▸ **Try it**: Work through the records that follow and return each line containing the word "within".

** Opening Data records block **

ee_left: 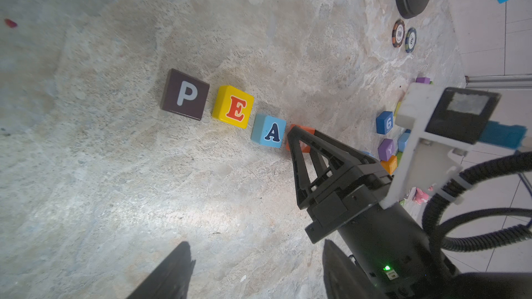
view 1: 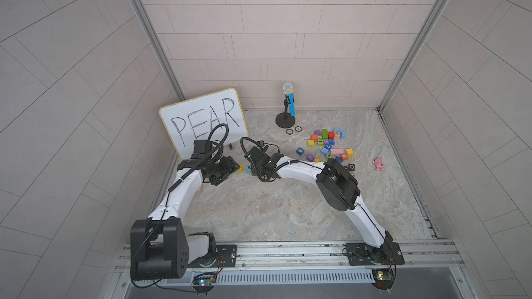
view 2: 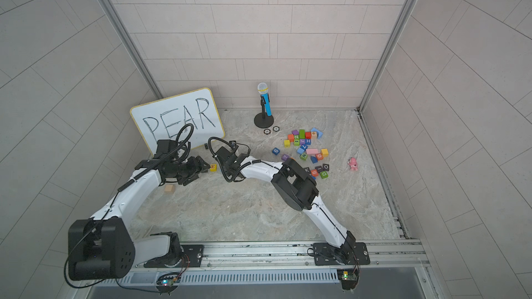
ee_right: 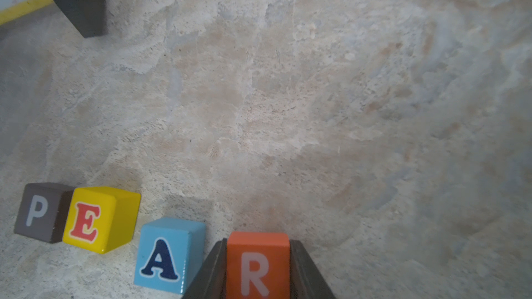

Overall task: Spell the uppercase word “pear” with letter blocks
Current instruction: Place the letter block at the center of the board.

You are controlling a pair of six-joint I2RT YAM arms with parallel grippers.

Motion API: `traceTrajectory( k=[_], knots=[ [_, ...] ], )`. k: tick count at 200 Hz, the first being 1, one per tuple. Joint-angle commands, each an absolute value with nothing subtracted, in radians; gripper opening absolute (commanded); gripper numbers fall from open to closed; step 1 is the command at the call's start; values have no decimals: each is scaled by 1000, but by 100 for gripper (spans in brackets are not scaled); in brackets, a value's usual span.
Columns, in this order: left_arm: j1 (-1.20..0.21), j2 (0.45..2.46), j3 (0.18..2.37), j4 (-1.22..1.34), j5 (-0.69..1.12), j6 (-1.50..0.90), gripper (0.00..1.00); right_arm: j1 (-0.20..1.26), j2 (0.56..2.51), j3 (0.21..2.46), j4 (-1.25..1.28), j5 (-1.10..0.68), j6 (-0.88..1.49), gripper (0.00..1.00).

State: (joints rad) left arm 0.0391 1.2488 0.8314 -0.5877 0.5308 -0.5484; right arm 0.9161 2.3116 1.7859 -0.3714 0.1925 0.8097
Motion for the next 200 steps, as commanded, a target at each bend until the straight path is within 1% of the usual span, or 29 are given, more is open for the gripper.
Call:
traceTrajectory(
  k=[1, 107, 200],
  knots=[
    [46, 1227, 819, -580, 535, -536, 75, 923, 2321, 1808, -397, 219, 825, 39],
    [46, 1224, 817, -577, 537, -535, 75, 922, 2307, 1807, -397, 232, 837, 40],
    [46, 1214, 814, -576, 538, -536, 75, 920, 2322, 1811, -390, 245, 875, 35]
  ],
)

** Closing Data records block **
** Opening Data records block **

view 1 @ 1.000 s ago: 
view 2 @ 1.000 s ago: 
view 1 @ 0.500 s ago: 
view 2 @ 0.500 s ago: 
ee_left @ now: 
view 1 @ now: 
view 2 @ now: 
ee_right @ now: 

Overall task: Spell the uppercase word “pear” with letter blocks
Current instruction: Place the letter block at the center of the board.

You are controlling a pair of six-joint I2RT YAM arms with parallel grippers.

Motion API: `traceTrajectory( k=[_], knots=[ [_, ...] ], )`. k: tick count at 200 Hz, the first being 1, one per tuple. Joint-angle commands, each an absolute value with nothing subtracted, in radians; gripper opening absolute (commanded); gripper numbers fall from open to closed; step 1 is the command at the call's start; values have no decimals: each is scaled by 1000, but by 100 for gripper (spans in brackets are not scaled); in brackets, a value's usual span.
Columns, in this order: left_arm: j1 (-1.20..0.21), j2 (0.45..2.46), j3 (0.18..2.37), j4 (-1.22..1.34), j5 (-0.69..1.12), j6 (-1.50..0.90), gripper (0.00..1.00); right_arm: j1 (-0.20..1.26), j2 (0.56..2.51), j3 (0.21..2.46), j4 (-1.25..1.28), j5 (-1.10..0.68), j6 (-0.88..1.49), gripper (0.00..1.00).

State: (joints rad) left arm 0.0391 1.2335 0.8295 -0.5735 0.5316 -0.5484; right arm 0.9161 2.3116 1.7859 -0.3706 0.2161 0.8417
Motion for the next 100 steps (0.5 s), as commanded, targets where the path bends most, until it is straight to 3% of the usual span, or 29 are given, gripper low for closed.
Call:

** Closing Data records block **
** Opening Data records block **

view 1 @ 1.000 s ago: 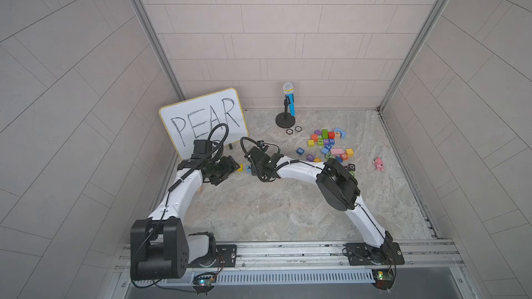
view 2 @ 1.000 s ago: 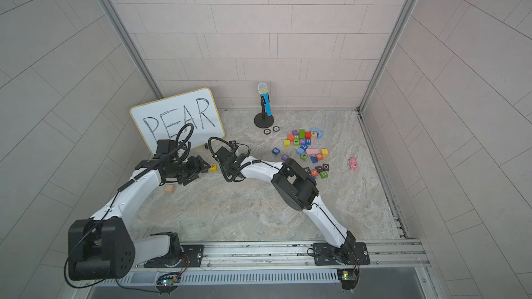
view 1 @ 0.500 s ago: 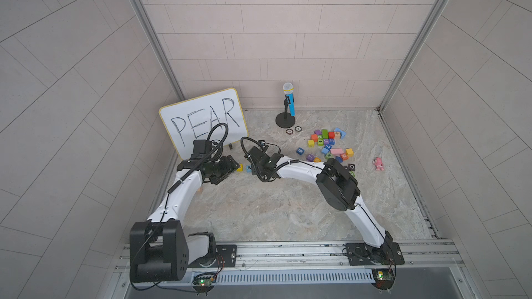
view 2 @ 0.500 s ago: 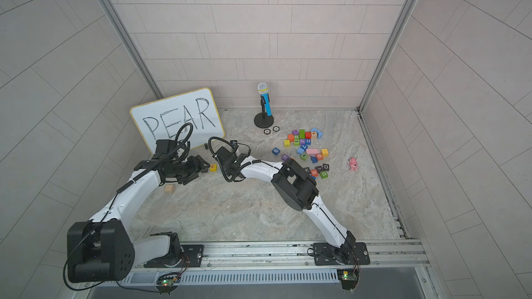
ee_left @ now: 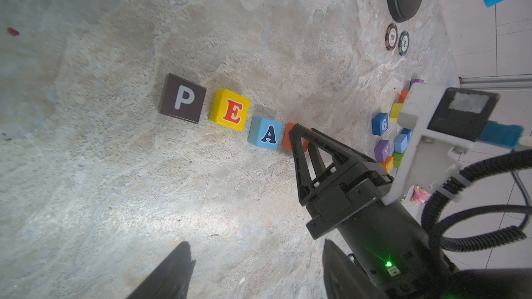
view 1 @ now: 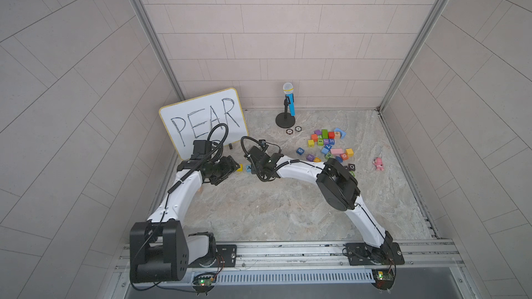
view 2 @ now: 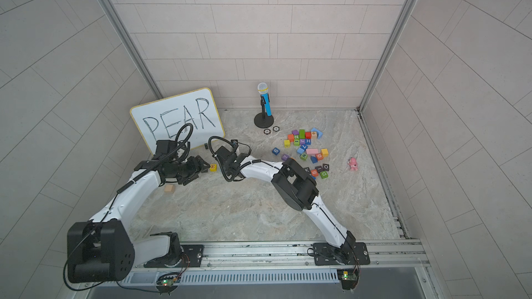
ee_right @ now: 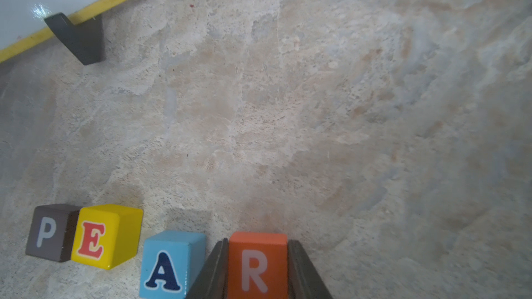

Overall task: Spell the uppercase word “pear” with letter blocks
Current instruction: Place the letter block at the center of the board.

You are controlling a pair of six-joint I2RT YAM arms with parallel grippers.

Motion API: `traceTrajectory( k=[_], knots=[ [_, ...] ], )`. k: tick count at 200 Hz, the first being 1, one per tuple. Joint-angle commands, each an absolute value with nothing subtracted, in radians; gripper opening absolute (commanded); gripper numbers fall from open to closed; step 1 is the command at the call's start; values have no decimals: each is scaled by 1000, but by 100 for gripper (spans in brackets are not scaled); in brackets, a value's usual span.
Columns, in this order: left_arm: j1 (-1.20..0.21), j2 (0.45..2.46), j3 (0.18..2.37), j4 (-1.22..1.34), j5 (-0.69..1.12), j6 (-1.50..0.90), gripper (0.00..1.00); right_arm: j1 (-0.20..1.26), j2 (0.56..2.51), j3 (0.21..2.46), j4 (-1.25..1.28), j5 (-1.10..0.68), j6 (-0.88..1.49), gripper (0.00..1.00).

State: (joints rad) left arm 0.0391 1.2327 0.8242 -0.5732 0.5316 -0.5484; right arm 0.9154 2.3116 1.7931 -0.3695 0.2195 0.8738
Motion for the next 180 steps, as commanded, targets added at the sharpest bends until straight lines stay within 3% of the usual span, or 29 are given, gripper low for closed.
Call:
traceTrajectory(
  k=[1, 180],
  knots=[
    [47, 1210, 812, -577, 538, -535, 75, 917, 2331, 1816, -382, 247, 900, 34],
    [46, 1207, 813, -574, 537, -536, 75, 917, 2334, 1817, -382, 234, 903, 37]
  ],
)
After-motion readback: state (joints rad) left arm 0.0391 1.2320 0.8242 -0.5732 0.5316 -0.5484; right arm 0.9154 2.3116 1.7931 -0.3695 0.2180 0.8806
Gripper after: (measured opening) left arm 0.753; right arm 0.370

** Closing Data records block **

▸ **Solved problem**:
Motion for the next 200 steps, as commanded, a target at each bend until the straight path is within 1% of the usual span, or 29 are given, more is open for the gripper.
Motion for the next 180 steps, as commanded, targets added at the sharpest bends until straight lines stay within 3% of the usual span, or 29 are given, gripper low for closed.

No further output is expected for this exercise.